Merger: PPB and PwC on cusp of consummation?

Merger

PPB Advisory chairman Ian Carson.

Merger

PwC Australia CEO Luke Sayers.

Maybe the 2016 merger with Litmus was just the beginning for PPB Advisory (PPBA) with SiN’s M&A network revealing that the national consulting, restructuring and insolvency practice founded by Max Prentice, Steve Parbery, and Vince Barilla in 1983 is discussing a merger with PwC.

The merger talks – confirmed by well-placed sources – were said to be well advanced but neither firm would confirm or deny the reports when contacted late yesterday.

PPBA chairman Ian Carson did not respond to voicemails or texts. Chief executive Daniel Bryant likewise did not respond to texts or voicemails. Even PPB’s relatively loquacious external PR spokespeople kept shtum.

SiN’s efforts to prise a comment out of PwC meanwhile yielded a brief statement confirming little more than the mutual regard each outfit has for the other.

“PwC and PPB Advisory have long enjoyed a mutually respectful relationship,” a PwC spokeswoman said.

“We are not going to comment on market speculation about how we might work together in the future.”

PwC of course has already had an opportunity to taste and digest the PPBA brand, having picked up the firm’s agribusiness division led by Greg Quinn in 2016.

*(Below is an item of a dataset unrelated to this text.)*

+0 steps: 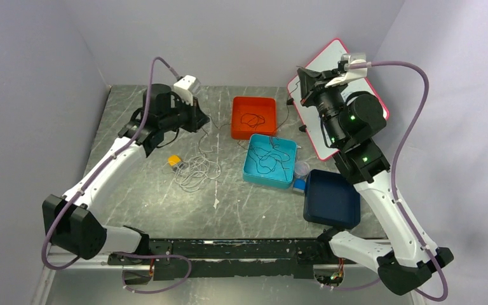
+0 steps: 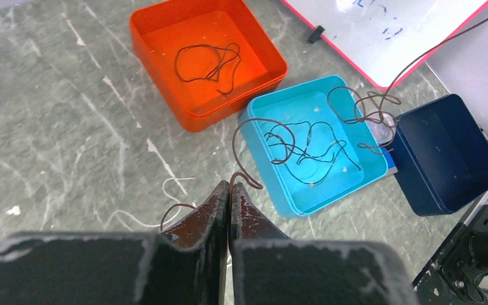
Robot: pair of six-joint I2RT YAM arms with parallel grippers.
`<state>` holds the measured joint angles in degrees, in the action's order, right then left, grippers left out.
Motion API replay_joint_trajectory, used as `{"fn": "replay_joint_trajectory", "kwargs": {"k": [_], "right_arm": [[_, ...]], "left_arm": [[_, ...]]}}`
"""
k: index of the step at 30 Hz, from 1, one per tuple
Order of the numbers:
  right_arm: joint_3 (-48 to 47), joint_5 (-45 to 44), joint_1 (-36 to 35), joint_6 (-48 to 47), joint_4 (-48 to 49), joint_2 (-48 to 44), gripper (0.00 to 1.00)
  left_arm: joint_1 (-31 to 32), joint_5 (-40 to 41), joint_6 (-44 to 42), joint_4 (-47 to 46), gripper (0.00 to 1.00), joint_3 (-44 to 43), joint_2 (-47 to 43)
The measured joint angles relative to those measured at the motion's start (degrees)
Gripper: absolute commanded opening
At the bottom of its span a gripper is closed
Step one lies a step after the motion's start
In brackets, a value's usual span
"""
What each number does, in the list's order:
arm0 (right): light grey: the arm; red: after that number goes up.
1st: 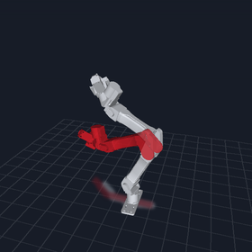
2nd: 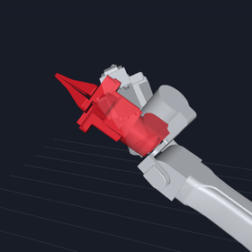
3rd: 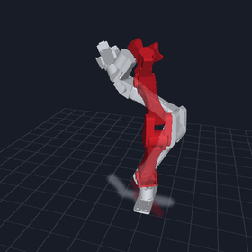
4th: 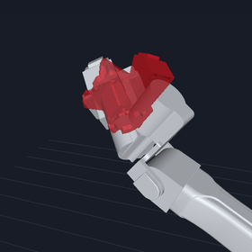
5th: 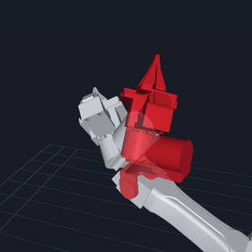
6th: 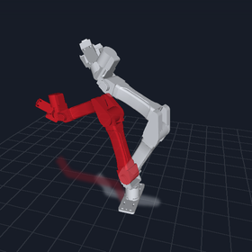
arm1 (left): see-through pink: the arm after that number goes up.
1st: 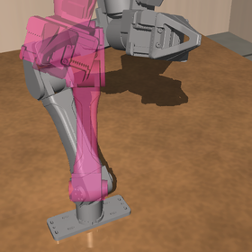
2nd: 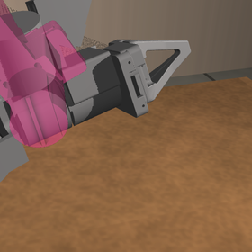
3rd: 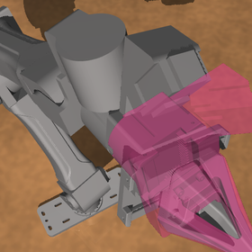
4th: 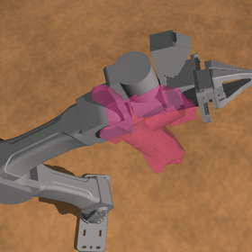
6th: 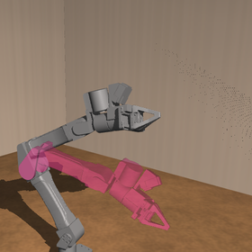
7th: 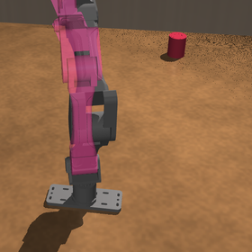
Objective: Untangle the cables
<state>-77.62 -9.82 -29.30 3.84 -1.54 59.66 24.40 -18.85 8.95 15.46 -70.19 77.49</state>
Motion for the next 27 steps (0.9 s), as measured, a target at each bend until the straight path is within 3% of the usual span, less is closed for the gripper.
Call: {"fn": "replay_joint_trajectory", "kwargs": {"k": [7,15,19,27], "right_arm": [[0.63,0.07,0.00,0.20,-0.04,0.81,0.00],[0.59,3.54,0.02,0.90,0.31,0.79,0.00],[-0.98,10.73,0.11,0.87,0.24,0.66,0.00],[-4.35,34.05,0.09,3.72,2.86,0.66,0.00]], "left_arm": [[-5.38,-3.72,0.02,-1.05,0.07,4.42,-3.15],[-6.84,-6.29,0.20,-2.34,0.07,5.57,-3.72],[-6.95,-6.91,0.79,-3.08,0.07,6.43,-3.69],[-6.95,-6.97,1.60,-3.76,0.07,6.51,-3.67]]}}
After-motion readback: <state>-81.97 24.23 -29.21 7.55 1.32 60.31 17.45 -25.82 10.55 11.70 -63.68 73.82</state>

SiN’s mail is that the talks are at the term-sheet stage so we may hear more sooner rather than later, assuming there are no obstacles that longstanding mutual respect can’t surmount.

About the Author

Peter Gosnell
Insolvency News Online illuminates the practice of insolvency Australia-wide, highlighting the triumphs and travails of the nation’s registered practitioners and the accounting and legal professionals who work with them. INO is produced by Peter Gosnell, former business editor and senior business reporter at The Daily Telegraph newspaper. During a decade-long career, your correspondent reported on such notable corporate collapses as HIH, One.Tel, Westpoint and Fincorp as well as some of the nation's highest profile bankruptcies and the investigations and prosecutions arising from Australia's most notorious instances of white-collar crime.

5 Comments on "Merger: PPB and PwC on cusp of consummation?"

  1. It would be interesting timing given the current investigation into the liquidation and bankruptcy files handled by David Leigh, former partner of PPB. How would such merger impact investigation into Leigh’s historical files?

  2. No impact my guess. Investigation complete and found nothing anyway is what I heard. Good buy for PwC if they can get them.

  3. I really can’t fathom this from the perspective of either party.

    PwC get a tiny addition to their revenue footprint of $2b; an addition that will soon find itself conflicted out of much of the work that it does.

    PPB get to be a tiny add-on to a behemoth – lose their independence, and get conflicted on much of the work they currently do.

    The only winners are surely KordaMentha, McGrath Nicol and Ferriers – who see a large competitor on Syndicated work vanish into the abyss that is PWC.

  4. Aren’t McGrathNicol going into one of the other B4?